Prompt
Every line of the data below should be written out word for word.

Information shown
▬▬▬▬▬▬
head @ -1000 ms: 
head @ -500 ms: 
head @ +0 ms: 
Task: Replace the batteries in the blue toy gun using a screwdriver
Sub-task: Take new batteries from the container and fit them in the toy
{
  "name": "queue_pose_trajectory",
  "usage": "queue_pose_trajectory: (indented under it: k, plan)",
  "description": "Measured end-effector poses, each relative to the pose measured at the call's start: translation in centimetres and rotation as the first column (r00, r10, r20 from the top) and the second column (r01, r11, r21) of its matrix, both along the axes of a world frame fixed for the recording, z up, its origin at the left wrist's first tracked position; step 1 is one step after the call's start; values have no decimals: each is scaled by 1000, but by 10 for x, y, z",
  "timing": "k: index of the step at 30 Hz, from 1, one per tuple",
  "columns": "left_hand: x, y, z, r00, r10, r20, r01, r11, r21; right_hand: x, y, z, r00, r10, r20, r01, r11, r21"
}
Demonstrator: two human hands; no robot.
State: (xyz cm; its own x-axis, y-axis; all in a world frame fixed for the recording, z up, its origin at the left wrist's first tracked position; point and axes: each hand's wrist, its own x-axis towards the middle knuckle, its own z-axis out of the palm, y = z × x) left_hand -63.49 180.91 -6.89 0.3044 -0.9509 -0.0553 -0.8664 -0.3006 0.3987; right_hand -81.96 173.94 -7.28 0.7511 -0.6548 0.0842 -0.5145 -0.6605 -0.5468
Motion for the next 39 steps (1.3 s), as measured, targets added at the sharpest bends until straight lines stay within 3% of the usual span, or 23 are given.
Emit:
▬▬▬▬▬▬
Answer for the task
head @ -1000 ms: 
head @ -500 ms: 
head @ +0 ms: 
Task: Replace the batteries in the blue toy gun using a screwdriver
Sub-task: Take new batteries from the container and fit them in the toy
{
  "name": "queue_pose_trajectory",
  "usage": "queue_pose_trajectory: (indented under it: k, plan)",
  "description": "Measured end-effector poses, each relative to the pose measured at the call's start: translation in centimetres and rotation as the first column (r00, r10, r20 from the top) and the second column (r01, r11, r21) of its matrix, both along the axes of a world frame fixed for the recording, z up, its origin at the left wrist's first tracked position; step 1 is one step after the call's start; values have no decimals: each is scaled by 1000, but by 10 for x, y, z",
  "timing": "k: index of the step at 30 Hz, from 1, one per tuple",
  "columns": "left_hand: x, y, z, r00, r10, r20, r01, r11, r21; right_hand: x, y, z, r00, r10, r20, r01, r11, r21"
}
Demonstrator: two human hands; no robot.
State: (xyz cm; its own x-axis, y-axis; all in a world frame fixed for the recording, z up, its origin at the left wrist's first tracked position; point and axes: each hand's wrist, its own x-axis towards the middle knuckle, its own z-axis out of the palm, y = z × x) left_hand -63.49 180.91 -6.89 0.3044 -0.9509 -0.0553 -0.8664 -0.3006 0.3987; right_hand -81.96 173.94 -7.28 0.7511 -0.6548 0.0842 -0.5145 -0.6605 -0.5468
Motion for the next 39 steps (1.3 s), as measured, targets added at the sharpest bends until straight lines stay within 3% of the usual span, or 23 are given.
Emit:

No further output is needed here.